* [Exercise objective] Begin at the line that contains "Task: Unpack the" and repeat every line from there to the end of the records below, inclusive, without adding any other line.
[The data]
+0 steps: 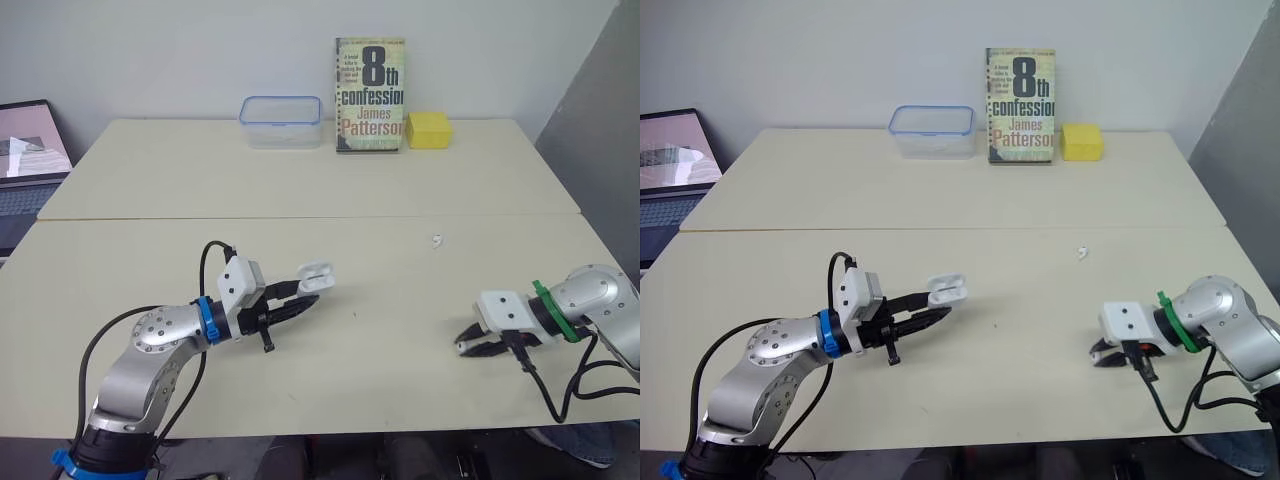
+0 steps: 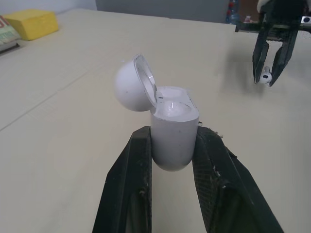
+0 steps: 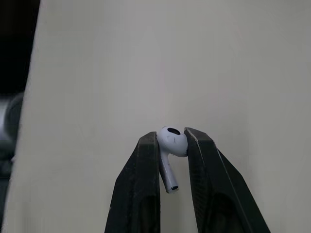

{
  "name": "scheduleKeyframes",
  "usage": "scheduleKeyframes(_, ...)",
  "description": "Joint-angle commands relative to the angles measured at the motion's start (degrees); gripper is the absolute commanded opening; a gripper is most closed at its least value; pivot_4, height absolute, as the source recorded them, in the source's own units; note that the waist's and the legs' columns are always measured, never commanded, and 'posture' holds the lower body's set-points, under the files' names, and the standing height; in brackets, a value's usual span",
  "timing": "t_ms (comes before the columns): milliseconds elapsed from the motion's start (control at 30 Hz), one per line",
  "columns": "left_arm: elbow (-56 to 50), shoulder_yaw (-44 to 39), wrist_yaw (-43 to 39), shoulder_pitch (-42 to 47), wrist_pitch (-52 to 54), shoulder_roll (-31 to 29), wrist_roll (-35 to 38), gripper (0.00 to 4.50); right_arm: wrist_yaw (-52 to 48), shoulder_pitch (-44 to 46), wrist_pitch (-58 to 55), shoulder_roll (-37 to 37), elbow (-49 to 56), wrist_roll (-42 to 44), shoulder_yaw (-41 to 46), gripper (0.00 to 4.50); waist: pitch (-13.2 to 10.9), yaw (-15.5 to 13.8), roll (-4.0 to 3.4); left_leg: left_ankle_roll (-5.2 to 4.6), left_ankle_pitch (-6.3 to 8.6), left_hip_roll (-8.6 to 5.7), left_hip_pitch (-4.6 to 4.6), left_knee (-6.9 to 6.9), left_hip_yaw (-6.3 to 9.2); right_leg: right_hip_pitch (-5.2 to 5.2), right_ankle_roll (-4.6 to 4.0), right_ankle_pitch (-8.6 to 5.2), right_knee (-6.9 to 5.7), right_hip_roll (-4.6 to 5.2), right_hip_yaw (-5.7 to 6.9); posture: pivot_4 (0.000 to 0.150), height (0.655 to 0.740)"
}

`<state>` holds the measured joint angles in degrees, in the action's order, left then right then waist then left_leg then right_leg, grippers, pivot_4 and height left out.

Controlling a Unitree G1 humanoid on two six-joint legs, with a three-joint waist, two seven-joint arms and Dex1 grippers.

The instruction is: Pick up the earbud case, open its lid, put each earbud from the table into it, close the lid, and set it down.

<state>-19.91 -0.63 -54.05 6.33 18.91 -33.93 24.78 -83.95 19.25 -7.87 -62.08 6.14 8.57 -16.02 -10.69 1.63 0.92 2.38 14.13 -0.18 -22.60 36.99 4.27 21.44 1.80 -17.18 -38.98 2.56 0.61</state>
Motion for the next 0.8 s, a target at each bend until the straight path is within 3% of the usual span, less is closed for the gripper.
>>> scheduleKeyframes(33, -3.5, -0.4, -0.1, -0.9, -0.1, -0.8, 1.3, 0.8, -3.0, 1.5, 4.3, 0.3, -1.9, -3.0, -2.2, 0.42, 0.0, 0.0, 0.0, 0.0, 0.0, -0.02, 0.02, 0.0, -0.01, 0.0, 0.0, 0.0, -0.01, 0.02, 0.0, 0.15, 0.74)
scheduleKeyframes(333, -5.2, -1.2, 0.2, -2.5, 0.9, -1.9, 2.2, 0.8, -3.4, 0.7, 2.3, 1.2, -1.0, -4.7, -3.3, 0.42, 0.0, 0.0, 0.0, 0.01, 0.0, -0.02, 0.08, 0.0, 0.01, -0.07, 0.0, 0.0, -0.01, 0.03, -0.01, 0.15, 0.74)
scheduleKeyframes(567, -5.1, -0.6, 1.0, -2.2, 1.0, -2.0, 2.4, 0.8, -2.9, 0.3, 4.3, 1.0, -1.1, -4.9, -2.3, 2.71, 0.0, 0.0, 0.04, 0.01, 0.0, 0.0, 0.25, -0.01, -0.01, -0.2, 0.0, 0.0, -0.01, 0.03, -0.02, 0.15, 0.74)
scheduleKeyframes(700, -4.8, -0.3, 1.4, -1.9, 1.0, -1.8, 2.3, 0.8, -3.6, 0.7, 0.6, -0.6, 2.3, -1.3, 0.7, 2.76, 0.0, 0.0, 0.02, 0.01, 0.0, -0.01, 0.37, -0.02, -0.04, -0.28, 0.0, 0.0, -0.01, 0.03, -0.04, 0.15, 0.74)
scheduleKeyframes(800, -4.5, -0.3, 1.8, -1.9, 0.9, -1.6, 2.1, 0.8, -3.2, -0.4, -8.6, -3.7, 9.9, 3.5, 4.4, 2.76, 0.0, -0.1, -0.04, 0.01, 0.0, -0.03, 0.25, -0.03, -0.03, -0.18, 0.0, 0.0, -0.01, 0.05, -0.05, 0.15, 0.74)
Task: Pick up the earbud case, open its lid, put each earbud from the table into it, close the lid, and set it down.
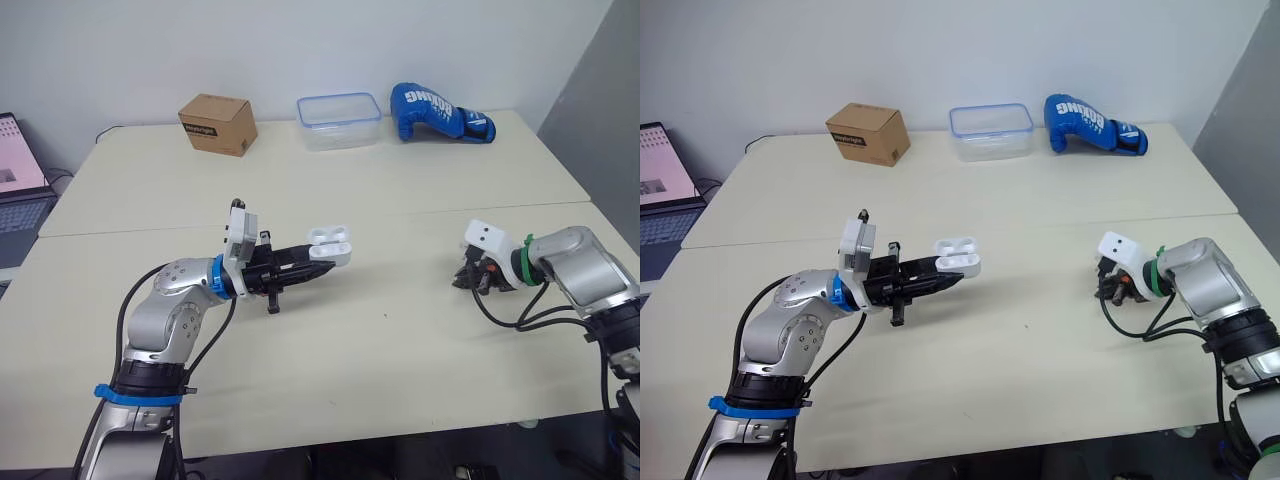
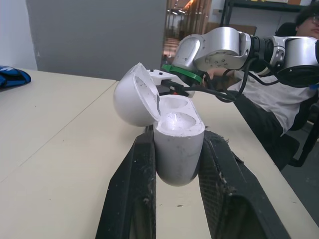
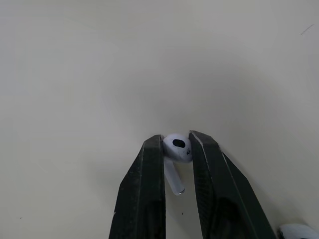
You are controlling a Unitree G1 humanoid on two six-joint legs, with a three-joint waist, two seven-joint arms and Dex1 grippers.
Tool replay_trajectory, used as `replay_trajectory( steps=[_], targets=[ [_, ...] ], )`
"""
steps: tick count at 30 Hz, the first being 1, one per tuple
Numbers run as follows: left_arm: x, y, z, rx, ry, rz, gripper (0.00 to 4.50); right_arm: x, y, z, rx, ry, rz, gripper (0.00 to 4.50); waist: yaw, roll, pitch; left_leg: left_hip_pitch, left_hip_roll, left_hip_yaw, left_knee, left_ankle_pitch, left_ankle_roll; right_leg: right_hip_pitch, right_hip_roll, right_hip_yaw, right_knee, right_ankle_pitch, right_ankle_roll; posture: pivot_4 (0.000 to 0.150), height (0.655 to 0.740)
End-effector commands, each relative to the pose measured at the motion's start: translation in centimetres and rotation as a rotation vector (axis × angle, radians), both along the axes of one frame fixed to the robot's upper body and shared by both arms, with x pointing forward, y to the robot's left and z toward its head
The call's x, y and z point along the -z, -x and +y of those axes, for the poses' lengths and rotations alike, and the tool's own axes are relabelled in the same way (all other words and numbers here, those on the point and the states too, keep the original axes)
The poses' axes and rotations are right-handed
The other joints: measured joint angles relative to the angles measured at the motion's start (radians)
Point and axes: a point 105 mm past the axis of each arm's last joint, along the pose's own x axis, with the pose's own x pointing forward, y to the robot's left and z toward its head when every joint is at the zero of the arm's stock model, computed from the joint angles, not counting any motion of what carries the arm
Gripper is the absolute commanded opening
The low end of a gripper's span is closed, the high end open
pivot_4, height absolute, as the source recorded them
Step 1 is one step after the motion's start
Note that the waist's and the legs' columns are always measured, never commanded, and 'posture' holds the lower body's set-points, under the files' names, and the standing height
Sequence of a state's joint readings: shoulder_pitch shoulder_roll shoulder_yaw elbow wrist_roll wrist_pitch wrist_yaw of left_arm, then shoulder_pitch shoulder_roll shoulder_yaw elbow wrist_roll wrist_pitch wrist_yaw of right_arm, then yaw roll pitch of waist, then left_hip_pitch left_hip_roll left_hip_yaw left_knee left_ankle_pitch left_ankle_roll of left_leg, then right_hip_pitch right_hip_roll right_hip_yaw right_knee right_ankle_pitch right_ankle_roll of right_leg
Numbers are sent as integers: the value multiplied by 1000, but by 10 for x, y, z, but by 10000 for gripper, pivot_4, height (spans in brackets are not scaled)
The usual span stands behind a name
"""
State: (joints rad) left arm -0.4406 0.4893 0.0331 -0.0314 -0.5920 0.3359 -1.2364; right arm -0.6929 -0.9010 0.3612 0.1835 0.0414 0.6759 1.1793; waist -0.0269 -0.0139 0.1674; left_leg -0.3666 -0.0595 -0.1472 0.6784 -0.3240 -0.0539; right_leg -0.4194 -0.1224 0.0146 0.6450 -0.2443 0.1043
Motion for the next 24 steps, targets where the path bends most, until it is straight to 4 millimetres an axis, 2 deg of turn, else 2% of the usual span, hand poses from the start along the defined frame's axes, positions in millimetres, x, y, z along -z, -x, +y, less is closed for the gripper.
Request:
replay_trajectory(
  steps=[1, 5, 9, 15, 24],
  targets=[
    [-9, 5, 0, 22, 0, -53, 7710, -13, 18, 6, -146, 26, 10, 3754, 0, 0, 0, 0, 0, 0, 0, 0, 0, 0, 0, 0, 0, 0, 0, 1500, 7307],
    [-8, 4, 1, 24, -2, -54, 7710, -19, 39, 16, -300, 53, 27, 3754, -2, 0, 0, 0, 0, 1, 0, 0, 0, 0, 0, 0, 1, 0, 0, 1500, 7307],
    [-6, 5, -1, 27, -3, -57, 7710, -13, 50, 20, -386, 141, 35, 3754, -2, 0, 0, 0, 0, 1, 0, 0, 0, 0, 0, 0, 1, 0, 0, 1500, 7307],
    [-5, 4, -2, 29, -1, -60, 7710, 1, 51, 22, -446, 238, 20, 3754, -2, 0, 0, 0, 0, 1, 0, 0, 0, 0, 0, 0, 0, 0, 0, 1500, 7307],
    [-3, 5, 0, 23, -6, -61, 7710, 8, 51, 21, -457, 251, 31, 3754, -2, 0, 0, 0, 0, 1, 0, 0, 0, 0, 0, 0, 0, 0, 0, 1500, 7307]
  ],
)
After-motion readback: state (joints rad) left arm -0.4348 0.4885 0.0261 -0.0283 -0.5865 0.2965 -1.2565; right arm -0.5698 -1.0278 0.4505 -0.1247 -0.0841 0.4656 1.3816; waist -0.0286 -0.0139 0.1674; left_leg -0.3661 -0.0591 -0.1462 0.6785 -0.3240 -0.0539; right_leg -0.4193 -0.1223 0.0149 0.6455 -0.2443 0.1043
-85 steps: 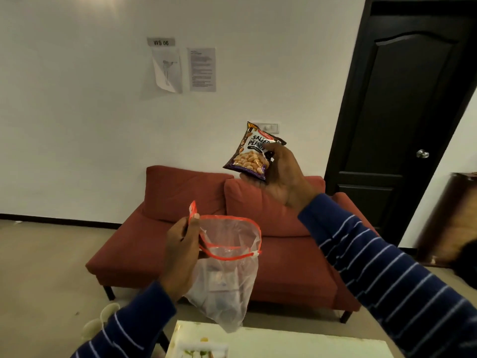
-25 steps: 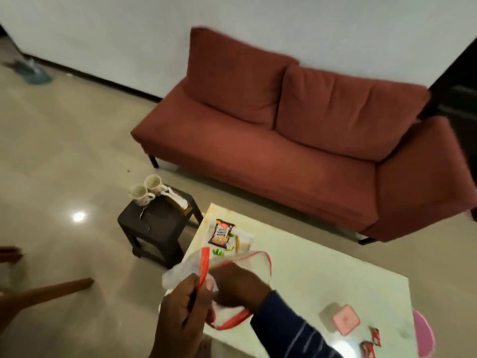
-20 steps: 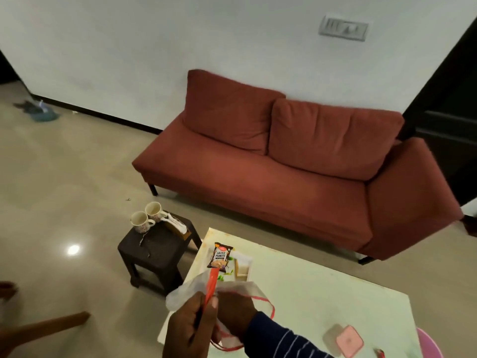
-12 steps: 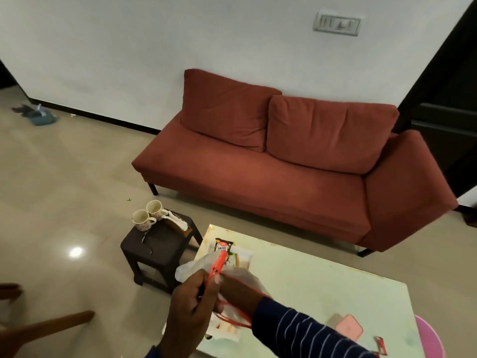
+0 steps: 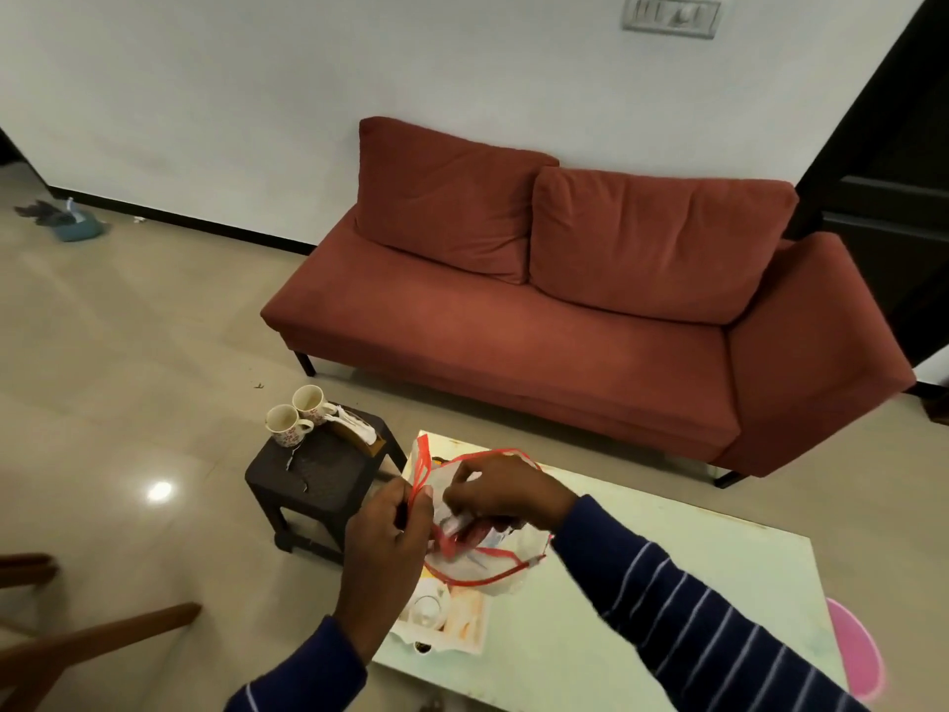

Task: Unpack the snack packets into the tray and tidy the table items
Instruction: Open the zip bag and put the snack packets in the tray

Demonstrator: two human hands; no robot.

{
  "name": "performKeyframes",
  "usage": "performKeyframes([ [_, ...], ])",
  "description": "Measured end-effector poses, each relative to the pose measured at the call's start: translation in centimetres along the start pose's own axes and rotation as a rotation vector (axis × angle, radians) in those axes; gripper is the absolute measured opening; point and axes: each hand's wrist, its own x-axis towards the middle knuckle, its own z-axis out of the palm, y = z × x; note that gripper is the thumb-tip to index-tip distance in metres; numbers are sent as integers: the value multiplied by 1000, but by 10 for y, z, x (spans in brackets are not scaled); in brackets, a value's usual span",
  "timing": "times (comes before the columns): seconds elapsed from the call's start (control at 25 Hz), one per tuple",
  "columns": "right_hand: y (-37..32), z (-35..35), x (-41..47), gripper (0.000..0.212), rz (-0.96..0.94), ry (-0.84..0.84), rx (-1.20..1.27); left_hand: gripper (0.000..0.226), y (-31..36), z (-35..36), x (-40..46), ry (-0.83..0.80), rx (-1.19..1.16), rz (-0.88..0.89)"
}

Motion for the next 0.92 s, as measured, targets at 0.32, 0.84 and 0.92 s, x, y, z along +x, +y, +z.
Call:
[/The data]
* [Solution for this problem]
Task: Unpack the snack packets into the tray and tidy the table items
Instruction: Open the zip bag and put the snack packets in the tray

Demonstrator: two human hands; no robot.

{
  "name": "performKeyframes",
  "usage": "performKeyframes([ [_, ...], ])",
  "description": "Measured end-effector poses, each relative to the pose measured at the call's start: translation in centimetres along the start pose's own axes and rotation as a rotation vector (axis × angle, radians) in those axes; gripper is the absolute measured opening; point and axes: each hand's wrist, its own x-axis towards the middle knuckle, its own z-axis out of the palm, y = z × x; note that gripper is the thumb-tip to index-tip distance in metres; numbers are sent as integers: the value multiplied by 1000, but by 10 for y, z, x (spans in brackets are not scaled); in brackets, a value's usual span",
  "timing": "times (comes before the columns): seconds elapsed from the call's start (control at 25 Hz), one per tuple",
  "columns": "right_hand: y (-37..32), z (-35..35), x (-41..47), gripper (0.000..0.212), rz (-0.96..0.94), ry (-0.84..0.84), rx (-1.20..1.27); left_hand: gripper (0.000..0.226), y (-31..36), z (-35..36), x (-40..46), ry (-0.83..0.80), rx (-1.19..1.16), rz (-0.88..0.89)"
}

Motion for the next 0.92 s, as measured, targets at 0.32, 0.84 and 0.92 s, x, y, z along +x, +y, +z.
Call:

There is nothing further to this exercise.